Large-scale machine learning models are at the center of many technologies. They can generate images and text convincing enough to pass for a human's work. It took a lot of time and power to develop the models. If DALL-E 2 were trained on Amazon Web Services, it would cost around 130,000 dollars for two weeks of training.

Smaller companies struggle to keep up, which is why many turn to "ai-as-a-service" vendors that handle the challenging work of creating models. Assemblyai is a speech-to-text and text analysis vendor.

The Series B round was led by Insight Partners and included participation from Y Combinator and Stripe. According to Dylan Fox, the founder and CEO of AssemblyAI, the company has raised $64 million so far and is investing to grow its research and engineering teams.

After 2 years working on machine learning for collaboration products, Fox founded Assemblyai. He started YouGive1 to reward customers with product offers in exchange for donations.

After seeing how limited and low-accuracy the available options were, Fox started AssemblyAI. The company wants to research and deploy cutting-edge artificial intelligence models for natural language processing and speech recognition, and expose those models to developers in very simple software development kits and APIs that are free and easy to use.

Assemblyai has services in over 80 languages for automatic transcription, topic detection, and content moderation, as well as auto chapters, which break down audio and video files into chapters with summaries for each. At a relatively low cost, developers can use the platform to perform tasks such as identify the speakers in this conversation or check the podcasts for banned content.

AssemblyAI

The image is from Assemblyai.

The models are being trained on hundreds of graphics cards. Larger models are more sophisticated than smaller ones. He said that they continue to improve the accuracy of all of their models and launch new ones. It is possible to learn from a random sample of a customer's data in order to improve over time.

There are other players in the bustlingai-as-a-service sector. Sayso created an application that could change the accent of English in near-real time. Not for nothing, Amazon, Microsoft, and others have a number of products that target applications like text analysis, image recognition, text-to-speech, and more.

The rise of remote work is one of the reasons that AssemblyAI continues to grow at a rapid rate. He notes that audio and video is being incorporated into many products. P roduct teams are looking for ways to build high value features on top of audio and video data.

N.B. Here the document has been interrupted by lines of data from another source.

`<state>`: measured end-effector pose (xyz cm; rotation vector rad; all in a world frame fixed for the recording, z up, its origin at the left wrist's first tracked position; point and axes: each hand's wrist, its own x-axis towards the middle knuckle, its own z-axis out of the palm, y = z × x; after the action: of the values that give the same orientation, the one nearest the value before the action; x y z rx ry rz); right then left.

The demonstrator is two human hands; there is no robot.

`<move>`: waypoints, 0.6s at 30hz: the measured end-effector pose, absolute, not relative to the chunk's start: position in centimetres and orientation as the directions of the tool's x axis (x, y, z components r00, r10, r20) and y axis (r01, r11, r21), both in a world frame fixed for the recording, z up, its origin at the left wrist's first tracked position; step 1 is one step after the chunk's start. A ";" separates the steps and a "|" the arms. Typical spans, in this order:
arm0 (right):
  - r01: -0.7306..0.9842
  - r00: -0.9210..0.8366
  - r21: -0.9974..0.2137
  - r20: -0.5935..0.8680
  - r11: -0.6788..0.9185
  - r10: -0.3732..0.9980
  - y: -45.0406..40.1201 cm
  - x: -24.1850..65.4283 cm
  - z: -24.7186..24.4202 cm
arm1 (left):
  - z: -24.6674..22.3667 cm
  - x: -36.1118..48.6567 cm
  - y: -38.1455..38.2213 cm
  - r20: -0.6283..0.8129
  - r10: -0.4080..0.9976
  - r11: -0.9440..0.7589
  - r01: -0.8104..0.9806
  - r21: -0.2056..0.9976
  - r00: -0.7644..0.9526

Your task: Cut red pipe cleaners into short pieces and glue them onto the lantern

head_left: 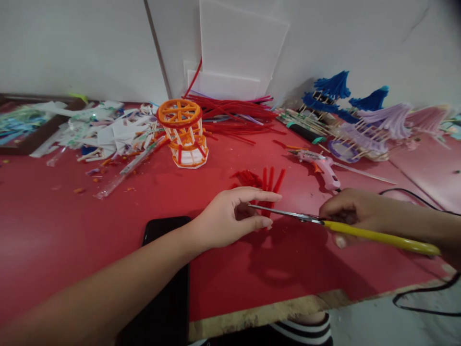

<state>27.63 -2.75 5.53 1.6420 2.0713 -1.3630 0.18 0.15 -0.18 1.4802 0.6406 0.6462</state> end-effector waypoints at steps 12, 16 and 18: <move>0.851 -0.355 -0.525 -0.524 0.035 0.774 -2.8 28.4 4.9 | 0.1 0.2 0.1 -0.031 0.753 0.063 -0.025 0.998 0.658; 0.845 -0.305 -0.533 -0.401 0.051 0.863 -2.8 29.9 4.4 | 0.0 0.2 0.4 -0.088 0.837 0.104 0.001 0.995 0.540; 0.884 -0.184 -0.467 -0.321 0.014 0.929 -2.9 30.2 3.8 | -0.1 0.2 0.7 -0.100 0.887 0.100 0.024 0.995 0.451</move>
<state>30.17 -2.87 3.81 2.0525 2.2894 -0.9484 0.21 0.67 -0.12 1.3207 0.9060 0.7876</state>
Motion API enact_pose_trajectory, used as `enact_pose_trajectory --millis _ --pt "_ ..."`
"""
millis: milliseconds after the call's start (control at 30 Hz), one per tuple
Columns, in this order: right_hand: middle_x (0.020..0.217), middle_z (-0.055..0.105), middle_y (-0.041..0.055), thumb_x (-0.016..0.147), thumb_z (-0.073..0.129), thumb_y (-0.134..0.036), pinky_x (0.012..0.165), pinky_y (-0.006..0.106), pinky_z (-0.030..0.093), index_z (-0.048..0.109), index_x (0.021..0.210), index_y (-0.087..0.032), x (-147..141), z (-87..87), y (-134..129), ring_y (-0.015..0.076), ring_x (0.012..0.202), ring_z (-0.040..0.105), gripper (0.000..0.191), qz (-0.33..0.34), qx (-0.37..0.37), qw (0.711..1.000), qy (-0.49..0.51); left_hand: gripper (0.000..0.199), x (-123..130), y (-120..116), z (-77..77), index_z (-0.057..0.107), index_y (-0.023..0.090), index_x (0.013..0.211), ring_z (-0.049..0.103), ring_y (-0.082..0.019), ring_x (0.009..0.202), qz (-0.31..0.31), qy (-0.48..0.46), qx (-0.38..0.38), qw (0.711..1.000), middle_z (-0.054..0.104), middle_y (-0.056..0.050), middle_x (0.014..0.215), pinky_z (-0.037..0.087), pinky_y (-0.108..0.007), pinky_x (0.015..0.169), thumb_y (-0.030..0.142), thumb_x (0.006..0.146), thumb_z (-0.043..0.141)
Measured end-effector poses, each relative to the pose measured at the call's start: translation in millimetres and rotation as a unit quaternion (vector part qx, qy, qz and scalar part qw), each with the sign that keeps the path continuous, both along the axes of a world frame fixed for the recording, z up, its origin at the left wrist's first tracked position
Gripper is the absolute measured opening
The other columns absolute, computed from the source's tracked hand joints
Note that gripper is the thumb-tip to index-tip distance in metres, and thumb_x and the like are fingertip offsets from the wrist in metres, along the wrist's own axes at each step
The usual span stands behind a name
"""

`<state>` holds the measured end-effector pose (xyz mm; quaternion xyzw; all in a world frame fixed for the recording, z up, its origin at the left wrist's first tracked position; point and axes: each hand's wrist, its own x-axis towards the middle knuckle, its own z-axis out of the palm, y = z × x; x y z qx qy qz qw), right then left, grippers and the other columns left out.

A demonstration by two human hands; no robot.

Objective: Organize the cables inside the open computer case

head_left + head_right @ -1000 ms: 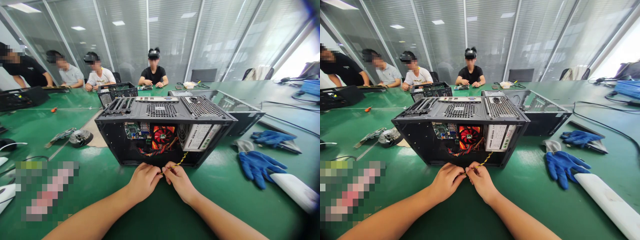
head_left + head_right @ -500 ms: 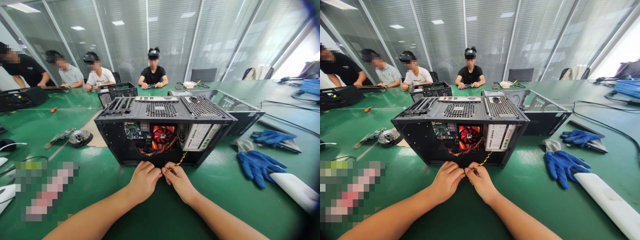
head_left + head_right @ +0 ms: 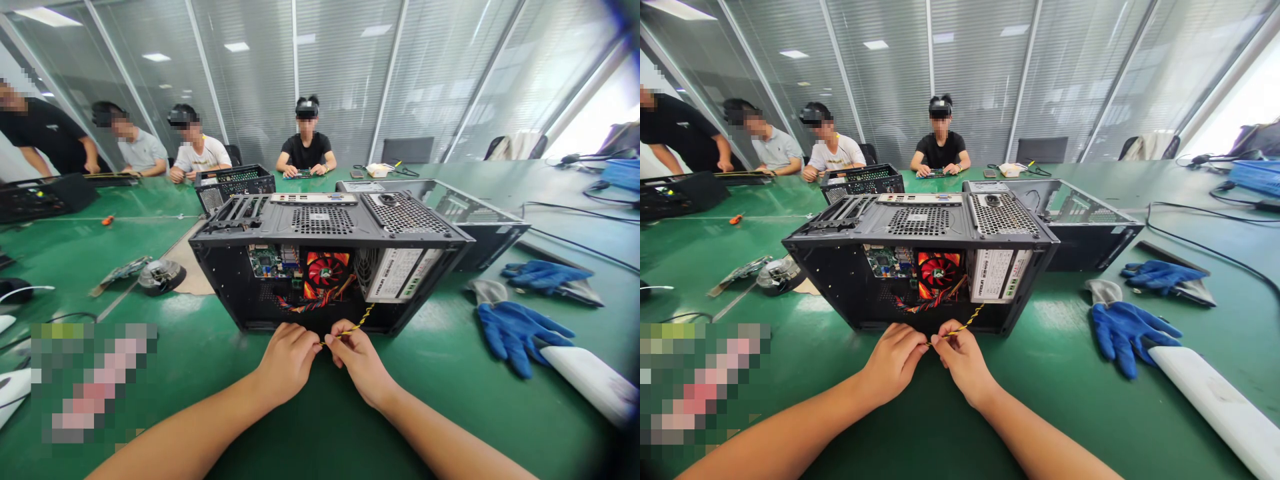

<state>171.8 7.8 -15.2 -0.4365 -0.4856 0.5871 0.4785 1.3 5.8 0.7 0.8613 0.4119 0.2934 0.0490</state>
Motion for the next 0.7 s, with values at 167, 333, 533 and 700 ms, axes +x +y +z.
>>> enact_pose_trajectory --millis 167,333,533,700 --pt "0.052 0.042 -0.009 0.08 0.068 -0.049 0.047 0.023 0.03 0.048 0.079 -0.021 0.0 -1.2 0.2 0.0095 0.047 0.039 0.034 0.001 0.001 1.0 -0.014 0.018 0.3 0.1 -1.2 0.059 0.018 0.088 0.056 -0.019 0.072 0.002 -0.012 -0.011 1.0 0.063 -0.004 0.076 0.042 -0.034 0.071 0.021 0.098 0.044" --pt "0.053 0.043 -0.0088 0.08 0.069 -0.05 0.048 0.023 0.031 0.05 0.08 -0.021 -0.6 0.0 -0.7 0.0098 0.048 0.039 0.034 -0.003 -0.001 1.0 0.006 0.021 0.5 1.9 -2.1 0.059 0.019 0.088 0.056 -0.018 0.071 0.007 0.002 -0.024 1.0 0.062 -0.003 0.076 0.043 -0.033 0.07 0.018 0.098 0.041" --pt "0.051 0.044 -0.0083 0.081 0.067 -0.051 0.048 0.024 0.031 0.05 0.076 -0.021 -0.5 0.4 -0.4 0.0099 0.047 0.039 0.035 -0.01 0.003 1.0 -0.013 0.02 -1.1 1.4 -4.4 0.06 0.018 0.089 0.057 -0.018 0.071 -0.002 0.018 -0.007 1.0 0.063 -0.003 0.076 0.043 -0.033 0.07 0.021 0.099 0.043" --pt "0.05 0.042 -0.009 0.08 0.067 -0.052 0.047 0.023 0.03 0.048 0.073 -0.021 0.4 -0.3 0.5 0.0097 0.046 0.038 0.037 -0.015 0.006 0.999 -0.028 0.021 -3.1 1.4 -6.7 0.06 0.017 0.086 0.057 -0.018 0.069 -0.013 0.031 0.032 0.999 0.063 -0.003 0.073 0.042 -0.033 0.069 0.027 0.098 0.048"
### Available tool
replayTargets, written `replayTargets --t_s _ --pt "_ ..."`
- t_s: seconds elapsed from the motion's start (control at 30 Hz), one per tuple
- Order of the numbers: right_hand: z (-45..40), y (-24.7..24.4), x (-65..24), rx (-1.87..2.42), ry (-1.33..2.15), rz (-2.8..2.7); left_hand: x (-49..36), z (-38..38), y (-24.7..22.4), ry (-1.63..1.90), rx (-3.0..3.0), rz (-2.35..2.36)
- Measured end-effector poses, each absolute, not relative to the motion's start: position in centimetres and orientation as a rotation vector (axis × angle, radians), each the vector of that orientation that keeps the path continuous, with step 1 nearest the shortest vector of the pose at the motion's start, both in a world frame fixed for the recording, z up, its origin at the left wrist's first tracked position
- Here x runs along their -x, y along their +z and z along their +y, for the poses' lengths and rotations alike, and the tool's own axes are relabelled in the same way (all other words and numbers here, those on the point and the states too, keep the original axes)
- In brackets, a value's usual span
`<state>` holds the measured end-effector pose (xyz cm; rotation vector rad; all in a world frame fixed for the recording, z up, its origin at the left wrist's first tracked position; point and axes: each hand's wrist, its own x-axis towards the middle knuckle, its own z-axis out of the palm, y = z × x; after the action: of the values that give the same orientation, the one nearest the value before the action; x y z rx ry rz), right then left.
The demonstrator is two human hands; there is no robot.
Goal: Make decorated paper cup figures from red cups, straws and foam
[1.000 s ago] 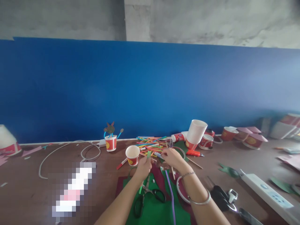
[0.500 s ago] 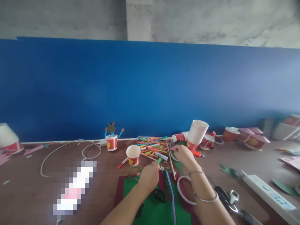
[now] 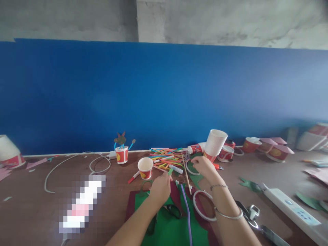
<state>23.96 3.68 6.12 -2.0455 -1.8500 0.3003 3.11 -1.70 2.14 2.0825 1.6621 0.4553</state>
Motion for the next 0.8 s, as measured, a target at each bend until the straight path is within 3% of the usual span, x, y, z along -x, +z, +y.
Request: replayTargets --t_s 0.27,0.5,0.8 --pt "3.6 6.4 -25.7 2.042 0.305 -1.807 -0.6 -1.7 6.6 0.678 -2.197 1.972" --pt "3.5 6.7 -25.1 1.997 0.302 -1.843 2.5 -1.5 8.7 0.113 -2.111 2.099" --pt "3.3 7.0 -24.4 1.97 0.318 -1.882 4.4 -0.8 8.2 0.055 -2.193 2.015"
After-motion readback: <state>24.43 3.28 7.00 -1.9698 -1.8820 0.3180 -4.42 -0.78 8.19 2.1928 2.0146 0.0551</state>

These features look like trust and safety teams at social media companies, as well as automated content moderation at advertising platforms and telephony companies building smarter contact center platforms. AssemblyAI is quickly becoming the go-to platform for these product teams to be able to ship these artificial intelligence infused features on top of audio and video data within their products.

According to Fox, Assemblyai now has hundreds of paying customers. The user base has gone up 3x while revenue has gone up 3x.

Fox said that they were processing millions of calls a day. Over the next six months, we will triple our research team and invest millions of dollars into hardware to train larger and more complex artificial intelligence models.

AssemblyAI will be well positioned for the coming year, according to Fox. At a time when layoffs are becoming a regular occurrence and financing is hard to come by, Assemblyai will nearly double the size of its team by the end of the year.

We closed our Series A funding just a few months ago, but weren't actively raising money. Fox said that they had been in touch with Rebecca from Insight and that she would help them further. As the market opens, we need to be able to both establish ourselves as the dominant provider in this space, as well as support the growing expectations of customers.